Even though they want you to.
They don’t know what they want. They just want success. But what is success? Some people can sell a lot of records and in a couple of years, nobody knows who they are. But if you’re an artist, you have to know why you’re making a work and sometimes people don’t understand it in that moment. Look at Van Gogh — you look back at some of his paintings and now they make sense but at that time … some work doesn’t always make sense to the people at that moment. I would remind myself of this and clearly I haven’t made records to make the corporate giants happy. I don’t sell fast food. You know I’m a wine maker. I’m not beer on tap. I’ve had to accept that. But some people like beer on tap. Not everybody likes Super Tuscans.
I’m glad you mentioned ‘Boys for Pele.’ In an interview conducted during that album’s promotion, you said, “I wrote this record because I was trying to fill the void any way I could. After nothing worked — men, food, incredible Chardonnay, shoes — there was no anchor to hold on to.” Did writing that record fill that void, and as you sit here, do you now know what it is that you were devoid of?

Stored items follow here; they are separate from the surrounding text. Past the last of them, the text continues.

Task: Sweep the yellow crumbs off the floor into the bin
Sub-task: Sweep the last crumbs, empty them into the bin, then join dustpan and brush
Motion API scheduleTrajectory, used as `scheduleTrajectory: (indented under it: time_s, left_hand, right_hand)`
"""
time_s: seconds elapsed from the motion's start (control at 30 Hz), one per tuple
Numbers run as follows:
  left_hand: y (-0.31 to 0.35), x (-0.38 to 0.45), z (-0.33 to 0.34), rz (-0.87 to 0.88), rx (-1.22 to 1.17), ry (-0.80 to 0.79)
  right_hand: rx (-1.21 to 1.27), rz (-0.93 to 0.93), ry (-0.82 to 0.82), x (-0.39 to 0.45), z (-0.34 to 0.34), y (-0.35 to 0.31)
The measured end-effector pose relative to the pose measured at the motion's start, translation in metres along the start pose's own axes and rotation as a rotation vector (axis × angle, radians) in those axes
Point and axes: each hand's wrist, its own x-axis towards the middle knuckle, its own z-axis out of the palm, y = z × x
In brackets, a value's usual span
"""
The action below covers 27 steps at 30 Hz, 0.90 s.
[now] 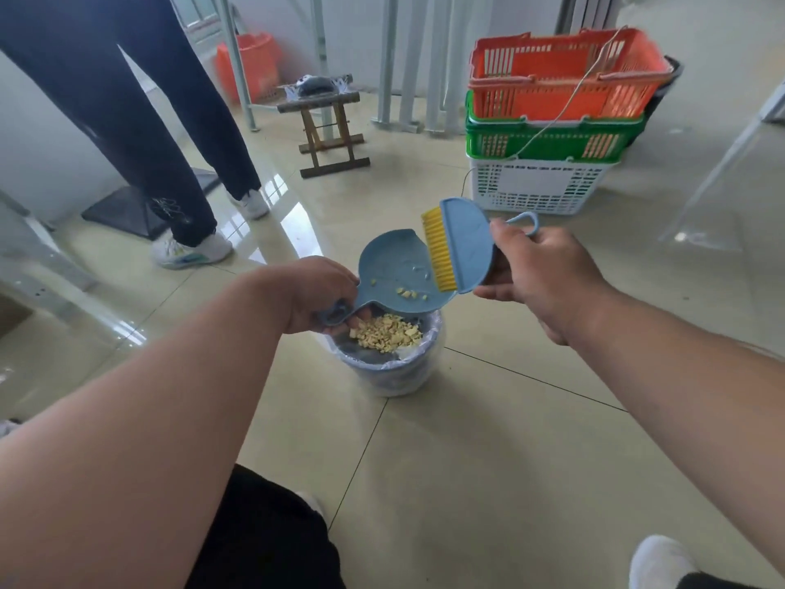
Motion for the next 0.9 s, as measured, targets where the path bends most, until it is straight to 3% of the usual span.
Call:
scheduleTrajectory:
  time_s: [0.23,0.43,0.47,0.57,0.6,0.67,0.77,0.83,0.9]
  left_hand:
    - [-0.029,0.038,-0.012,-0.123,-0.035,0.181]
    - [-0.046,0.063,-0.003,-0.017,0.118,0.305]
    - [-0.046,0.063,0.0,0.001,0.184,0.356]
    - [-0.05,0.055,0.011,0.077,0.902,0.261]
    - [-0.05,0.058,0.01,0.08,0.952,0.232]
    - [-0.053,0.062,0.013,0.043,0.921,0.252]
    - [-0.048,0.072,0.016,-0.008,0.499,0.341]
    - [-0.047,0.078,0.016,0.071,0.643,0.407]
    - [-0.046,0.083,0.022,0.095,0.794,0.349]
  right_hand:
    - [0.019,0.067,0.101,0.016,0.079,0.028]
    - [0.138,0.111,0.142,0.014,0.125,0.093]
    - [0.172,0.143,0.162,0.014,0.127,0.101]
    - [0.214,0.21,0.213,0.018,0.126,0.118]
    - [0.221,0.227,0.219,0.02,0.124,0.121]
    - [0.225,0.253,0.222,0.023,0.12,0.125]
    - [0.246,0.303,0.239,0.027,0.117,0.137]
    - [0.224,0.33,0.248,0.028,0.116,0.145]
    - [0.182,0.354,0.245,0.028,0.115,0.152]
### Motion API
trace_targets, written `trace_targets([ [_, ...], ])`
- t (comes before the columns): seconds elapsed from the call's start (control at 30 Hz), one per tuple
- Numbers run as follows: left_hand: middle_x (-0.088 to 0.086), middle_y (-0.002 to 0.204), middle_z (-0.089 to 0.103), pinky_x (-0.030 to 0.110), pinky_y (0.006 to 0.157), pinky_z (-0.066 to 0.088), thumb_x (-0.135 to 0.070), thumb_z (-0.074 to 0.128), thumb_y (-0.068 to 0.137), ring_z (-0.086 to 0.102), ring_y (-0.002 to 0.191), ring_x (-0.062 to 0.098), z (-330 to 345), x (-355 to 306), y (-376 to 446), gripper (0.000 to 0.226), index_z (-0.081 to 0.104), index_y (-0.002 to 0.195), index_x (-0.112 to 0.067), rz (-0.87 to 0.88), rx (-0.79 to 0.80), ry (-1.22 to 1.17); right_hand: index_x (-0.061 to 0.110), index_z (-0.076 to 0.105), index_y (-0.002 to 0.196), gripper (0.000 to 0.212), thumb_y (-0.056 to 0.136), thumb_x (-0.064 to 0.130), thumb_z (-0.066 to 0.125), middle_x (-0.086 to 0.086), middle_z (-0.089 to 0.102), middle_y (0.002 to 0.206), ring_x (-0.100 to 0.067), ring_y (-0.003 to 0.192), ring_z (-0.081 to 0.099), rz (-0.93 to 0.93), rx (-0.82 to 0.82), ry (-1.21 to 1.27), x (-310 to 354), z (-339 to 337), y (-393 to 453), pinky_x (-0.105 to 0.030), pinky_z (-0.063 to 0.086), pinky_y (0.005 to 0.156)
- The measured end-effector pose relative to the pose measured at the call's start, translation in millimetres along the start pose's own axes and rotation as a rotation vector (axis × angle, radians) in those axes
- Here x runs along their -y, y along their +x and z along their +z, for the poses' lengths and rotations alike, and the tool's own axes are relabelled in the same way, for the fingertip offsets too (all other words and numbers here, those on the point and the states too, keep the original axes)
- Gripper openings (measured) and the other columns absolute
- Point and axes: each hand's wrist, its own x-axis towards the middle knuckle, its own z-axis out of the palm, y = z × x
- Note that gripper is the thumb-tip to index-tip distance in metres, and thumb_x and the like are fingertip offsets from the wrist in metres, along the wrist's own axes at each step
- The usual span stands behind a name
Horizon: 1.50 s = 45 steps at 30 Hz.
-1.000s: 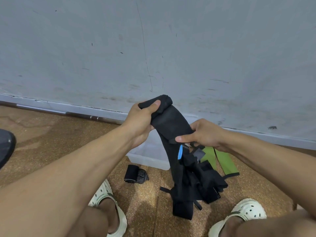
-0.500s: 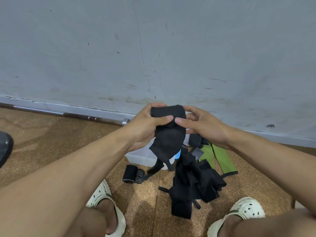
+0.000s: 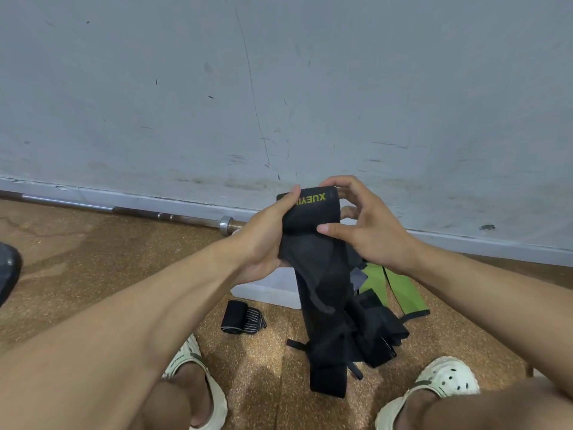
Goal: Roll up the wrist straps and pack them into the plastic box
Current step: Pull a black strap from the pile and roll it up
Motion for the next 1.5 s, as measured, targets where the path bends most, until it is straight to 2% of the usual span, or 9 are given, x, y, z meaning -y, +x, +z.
trace_targets([
  [0.27, 0.013, 0.123, 0.073, 0.049, 0.100, 0.054, -0.039, 0.049, 0.105, 0.069, 0.117, 0.028, 0, -2, -3, 0.041, 0.065, 0.132, -0.013, 0.049, -0.109, -0.093, 0.030, 0.060, 0.132, 0.057, 0.088, -0.004, 0.075, 0.006, 0.064, 0.133, -0.021, 0.111, 0.070, 0.035, 0.040, 0.162, -1, -4, 3, -0.044, 0.060, 0.095],
  [0.37, 0.013, 0.127, 0.071, 0.045, 0.088, 0.058, -0.033, 0.050, 0.104, 0.068, 0.118, 0.029, -3, -3, -4, 0.038, 0.063, 0.134, -0.013, 0.086, -0.109, -0.073, 0.027, 0.060, 0.138, 0.050, 0.090, 0.022, 0.073, 0.006, 0.067, 0.135, -0.020, 0.120, 0.068, 0.175, 0.089, 0.387, 2, -5, 6, -0.042, 0.057, 0.099],
  [0.53, 0.014, 0.133, 0.066, 0.048, 0.093, 0.058, -0.022, 0.058, 0.100, 0.066, 0.114, 0.026, -9, -4, 0, 0.037, 0.061, 0.137, -0.016, 0.152, -0.130, -0.062, 0.038, 0.062, 0.134, 0.045, 0.093, 0.057, 0.059, 0.007, 0.069, 0.131, -0.033, 0.112, 0.067, 0.325, 0.184, 0.332, 0, -3, 6, -0.050, 0.053, 0.102],
  [0.8, 0.007, 0.112, 0.067, 0.043, 0.088, 0.057, -0.003, 0.051, 0.093, 0.063, 0.101, 0.022, -5, -4, -2, 0.046, 0.061, 0.133, -0.024, 0.150, -0.125, -0.059, 0.023, 0.060, 0.131, 0.031, 0.101, 0.015, 0.061, -0.018, 0.066, 0.129, -0.029, 0.100, 0.069, 0.319, 0.139, 0.444, -3, -3, 4, -0.041, 0.057, 0.085],
  [1.0, 0.011, 0.126, 0.071, 0.049, 0.103, 0.054, -0.032, 0.055, 0.102, 0.067, 0.117, 0.026, -4, -3, -2, 0.036, 0.064, 0.133, -0.016, 0.068, -0.098, -0.029, 0.021, 0.065, 0.117, 0.032, 0.098, -0.004, 0.060, 0.003, 0.063, 0.131, -0.023, 0.104, 0.069, 0.231, 0.131, 0.430, -8, -7, 1, -0.034, 0.060, 0.077],
  [1.1, 0.012, 0.123, 0.073, 0.047, 0.101, 0.055, -0.022, 0.055, 0.103, 0.069, 0.116, 0.026, -6, -2, 0, 0.033, 0.064, 0.132, -0.008, 0.079, -0.107, -0.054, 0.023, 0.066, 0.109, 0.037, 0.095, -0.011, 0.061, 0.004, 0.063, 0.132, -0.031, 0.101, 0.069, 0.202, 0.121, 0.382, -10, -7, 0, -0.036, 0.059, 0.079],
  [1.27, 0.011, 0.120, 0.073, 0.042, 0.088, 0.060, -0.007, 0.062, 0.098, 0.070, 0.112, 0.027, -8, -4, 3, 0.030, 0.064, 0.128, -0.007, 0.156, -0.174, -0.040, 0.029, 0.052, 0.143, 0.058, 0.095, 0.001, 0.066, 0.002, 0.063, 0.138, -0.027, 0.118, 0.069, 0.288, 0.112, 0.437, -3, -9, 3, -0.048, 0.056, 0.100],
  [1.37, 0.014, 0.121, 0.068, 0.041, 0.088, 0.060, 0.001, 0.066, 0.093, 0.067, 0.113, 0.029, -9, -4, 2, 0.034, 0.066, 0.125, -0.011, 0.199, -0.178, 0.007, 0.027, 0.055, 0.140, 0.044, 0.098, 0.030, 0.065, -0.004, 0.070, 0.132, -0.028, 0.117, 0.069, 0.380, 0.232, 0.405, -3, -7, 4, -0.049, 0.055, 0.101],
  [1.5, 0.016, 0.130, 0.063, 0.043, 0.092, 0.058, 0.006, 0.070, 0.088, 0.066, 0.115, 0.029, -9, -3, 0, 0.044, 0.065, 0.126, -0.015, 0.212, -0.148, 0.006, 0.022, 0.055, 0.138, 0.041, 0.099, 0.026, 0.065, -0.009, 0.069, 0.131, -0.029, 0.116, 0.070, 0.358, 0.183, 0.392, -7, -3, 2, -0.050, 0.056, 0.098],
])
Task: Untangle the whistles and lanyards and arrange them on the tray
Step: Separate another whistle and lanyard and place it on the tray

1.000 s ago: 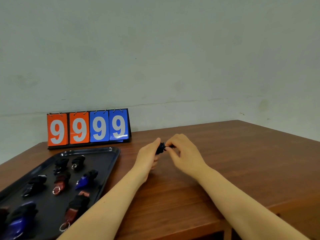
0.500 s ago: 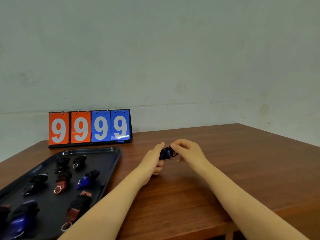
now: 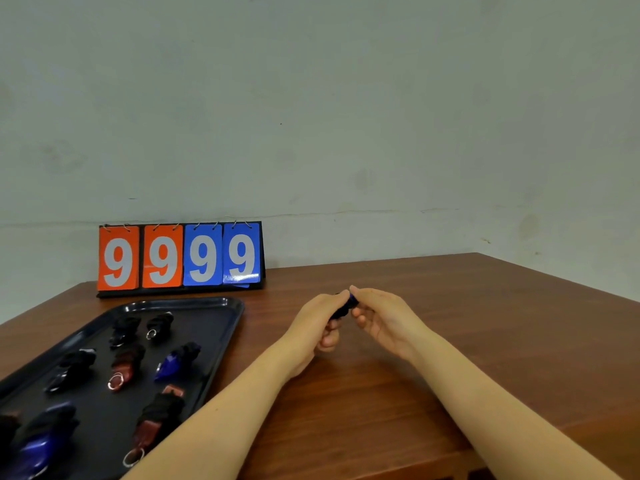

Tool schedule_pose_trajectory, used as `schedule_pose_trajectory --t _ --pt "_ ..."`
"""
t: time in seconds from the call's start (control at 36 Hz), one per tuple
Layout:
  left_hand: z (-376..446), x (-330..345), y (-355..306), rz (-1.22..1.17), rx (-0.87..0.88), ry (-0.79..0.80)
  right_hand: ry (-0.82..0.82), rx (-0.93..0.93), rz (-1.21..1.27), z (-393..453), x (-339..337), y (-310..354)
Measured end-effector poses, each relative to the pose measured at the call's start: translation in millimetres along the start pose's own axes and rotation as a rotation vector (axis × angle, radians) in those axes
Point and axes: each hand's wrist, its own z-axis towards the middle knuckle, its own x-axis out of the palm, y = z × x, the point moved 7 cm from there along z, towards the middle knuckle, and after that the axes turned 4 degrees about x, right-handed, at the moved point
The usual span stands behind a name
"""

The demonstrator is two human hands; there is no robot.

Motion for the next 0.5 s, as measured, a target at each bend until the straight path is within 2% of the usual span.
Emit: schedule_pose_trajectory --t 0.17,0.31,0.36,0.44,0.5 --pt "2.2 -5.7 4.2 -0.198 -0.046 -0.059 0.038 -0.033 0.017 -0.1 3.9 1.2" --pt "0.2 -9.9 5.8 -0.259 -0.061 -0.077 0.028 -0.041 -0.094 0.2 6.2 0.8" --pt "0.1 -11.8 5.6 -0.268 -0.057 -0.095 -0.022 -0.089 -0.279 -0.5 7.0 3.3" --pt "-0.9 -11.1 7.0 -0.253 -0.069 -0.078 -0.146 -0.243 -0.693 -3.1 8.9 11.7" --pt "-2.4 -8.9 8.5 -0.226 -0.089 -0.045 -0.204 -0.350 -0.840 -6.4 10.0 16.4"
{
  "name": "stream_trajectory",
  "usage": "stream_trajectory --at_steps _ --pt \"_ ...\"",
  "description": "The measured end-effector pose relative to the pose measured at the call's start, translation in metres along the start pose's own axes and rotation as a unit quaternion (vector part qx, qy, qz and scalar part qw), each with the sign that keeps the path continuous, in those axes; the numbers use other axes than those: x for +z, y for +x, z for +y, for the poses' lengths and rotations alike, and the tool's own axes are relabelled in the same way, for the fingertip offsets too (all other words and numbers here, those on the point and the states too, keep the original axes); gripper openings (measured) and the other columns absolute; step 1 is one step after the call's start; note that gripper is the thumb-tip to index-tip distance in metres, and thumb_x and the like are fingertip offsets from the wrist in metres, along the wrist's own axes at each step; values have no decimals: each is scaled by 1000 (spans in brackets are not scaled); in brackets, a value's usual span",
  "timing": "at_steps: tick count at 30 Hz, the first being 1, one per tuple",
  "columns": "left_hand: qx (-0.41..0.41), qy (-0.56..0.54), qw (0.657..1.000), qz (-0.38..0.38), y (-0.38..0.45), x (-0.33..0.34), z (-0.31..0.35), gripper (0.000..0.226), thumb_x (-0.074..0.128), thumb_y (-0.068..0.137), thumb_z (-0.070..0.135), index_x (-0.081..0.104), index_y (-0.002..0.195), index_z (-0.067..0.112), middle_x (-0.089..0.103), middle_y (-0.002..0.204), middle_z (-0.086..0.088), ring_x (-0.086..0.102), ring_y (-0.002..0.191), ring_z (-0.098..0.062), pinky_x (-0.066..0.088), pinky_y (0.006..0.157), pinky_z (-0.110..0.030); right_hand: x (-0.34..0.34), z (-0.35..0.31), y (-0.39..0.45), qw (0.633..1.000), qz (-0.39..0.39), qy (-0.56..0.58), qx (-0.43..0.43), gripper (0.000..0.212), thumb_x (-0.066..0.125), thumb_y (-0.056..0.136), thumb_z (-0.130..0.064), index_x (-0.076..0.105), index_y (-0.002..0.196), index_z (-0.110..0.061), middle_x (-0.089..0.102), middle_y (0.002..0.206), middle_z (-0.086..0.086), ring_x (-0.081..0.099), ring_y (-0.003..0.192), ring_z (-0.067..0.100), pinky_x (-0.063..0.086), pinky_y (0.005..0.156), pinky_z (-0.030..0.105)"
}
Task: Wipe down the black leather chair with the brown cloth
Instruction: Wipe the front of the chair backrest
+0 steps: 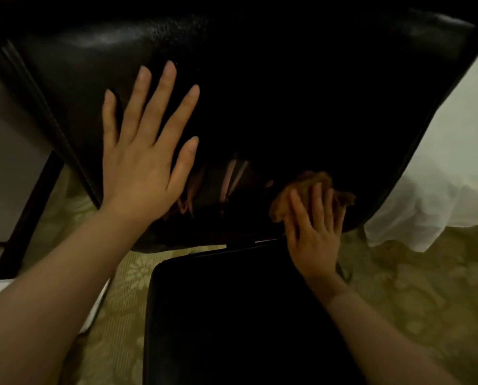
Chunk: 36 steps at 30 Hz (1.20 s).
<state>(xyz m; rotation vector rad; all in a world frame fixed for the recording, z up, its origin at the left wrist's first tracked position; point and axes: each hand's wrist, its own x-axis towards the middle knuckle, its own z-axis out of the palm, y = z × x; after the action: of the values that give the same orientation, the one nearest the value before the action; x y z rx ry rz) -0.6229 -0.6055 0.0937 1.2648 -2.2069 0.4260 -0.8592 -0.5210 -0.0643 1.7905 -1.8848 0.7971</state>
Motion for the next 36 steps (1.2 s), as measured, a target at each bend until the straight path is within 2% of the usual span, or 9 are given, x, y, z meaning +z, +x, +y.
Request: stream_trajectory --at_steps 5,11,14,18,22,29,32,34,36 --pt "-7 -5 1000 25 2 6 6 48 25 99 37 24 145 21 19 153 -14 5 140 -27 -14 112 -33 20 -83 17 936 46 164 307 48 17 101 -41 4 146 -31 1 151 16 -11 141 22 -11 116 34" --pt "-22 -8 999 45 2 11 12 49 25 99 38 25 145 21 19 153 -16 6 140 -29 -16 111 -31 31 -140 6 975 6 163 150 49 14 102 -42 -7 147 -40 -22 155 -2 -17 143 23 -5 110 59" --pt "-4 -8 999 35 2 10 10 49 24 99 38 24 145 23 17 154 -15 4 140 -27 -16 111 -31 30 -106 -1 973 24 128 192 54 25 97 -28 7 148 -34 2 156 9 4 142 33 9 108 67" --pt "5 -7 999 41 1 12 8 50 25 98 39 24 146 23 16 154 -13 3 141 -26 -15 112 -33 26 -77 6 829 87 262 486 56 14 91 -48 -6 143 -45 -10 156 5 -8 144 26 1 115 56" --pt "-4 -7 997 76 2 22 10 51 23 98 43 25 145 23 17 154 -13 5 141 -28 -11 111 -41 46 -120 12 832 124 295 452 56 25 95 -35 6 146 -26 -4 154 11 -10 140 12 -10 114 19" --pt "-18 -1 989 149 2 38 17 51 21 98 45 29 144 25 20 154 -11 12 141 -29 1 110 -54 86 -121 -37 929 122 241 254 51 10 99 -47 -7 147 -39 -21 155 -9 -13 144 15 0 114 32" --pt "-18 -8 987 162 0 39 16 51 21 97 45 31 143 24 21 154 -10 12 142 -27 0 110 -52 83 -96 -30 848 196 306 386 47 24 98 -45 12 143 -38 11 149 0 21 136 17 11 108 7" --pt "-23 -8 986 167 -2 40 13 52 21 97 46 31 143 24 22 154 -8 11 142 -25 -1 110 -50 87 -104 -19 787 218 325 477 72 13 88 -71 20 139 -21 20 143 4 27 128 13 12 110 10" --pt "-25 -9 985 173 -3 39 13 53 21 96 46 33 142 23 22 154 -8 12 142 -25 -1 110 -50 82 -130 -15 826 210 296 430 70 5 95 -60 17 147 -13 15 153 19 14 140 27 4 115 23"
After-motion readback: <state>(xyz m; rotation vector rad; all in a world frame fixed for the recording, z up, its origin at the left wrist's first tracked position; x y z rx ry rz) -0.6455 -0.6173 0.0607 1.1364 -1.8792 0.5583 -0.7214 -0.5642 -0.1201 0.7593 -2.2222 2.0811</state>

It goes back to our original conversation about shame and sexuality. As a girl brought up in the Christian church, no matter how much research I did, somehow in my DNA, I didn’t know how to plug in and access my own Dark Prince. And because of that, sometimes we look for “Him” outside of ourselves. And women are able to take their cord out of their being and plug in to their own rich history. So I went to the dark Goddesses. I went to myth and there are powerful women that aren’t in the Christian stories that I needed to know. As fascinated as I am with the Magdalene and how inspirational her story is, there are so many women with so many stories — and we need them all. So, going to Pele, I spent time where a lot of Christianity has edited out these women. And in a way, ‘American Doll Posse’ is carrying on the tradition from ‘Pele’ to other female forces that have been so important in my life. But what was so huge about ‘Pele’ is that I did that record in a church, and I sang, “Inanna, bring your son.” To me, it was so essential that I claim the Mother God from the place that it had been circumcised, which was the Christian church. As a minister’s daughter, ‘Boys for Pele’ freed me. I could sleep with — well, as I told you — not only could I sleep with my own male essence that I needed to find, but I woke up and realized that Lucifer wore a white suit and high heels, and drove a nice, cute white truck. And she was very happy.
My favorite moment, and I’ll leave you with this. My father, when he heard ‘Father Lucifer,’ it was after church. He put his fork down — every one was around the table — and he goes, “Tori Ellen. I don’t know how you could write this about me. How could you do that?” I said, “What are you talking about?” He said, “‘Father Lucifer.’” I said, “Whoa, Dad. My God. No, I was in Hawaii, and I was having an ecstasy journey and I had a torrid love affair with Lucifer for 48 hours on the North Shore beaches in Honolulu.” And he said, “Well, praise Jesus! I feel so much better now.”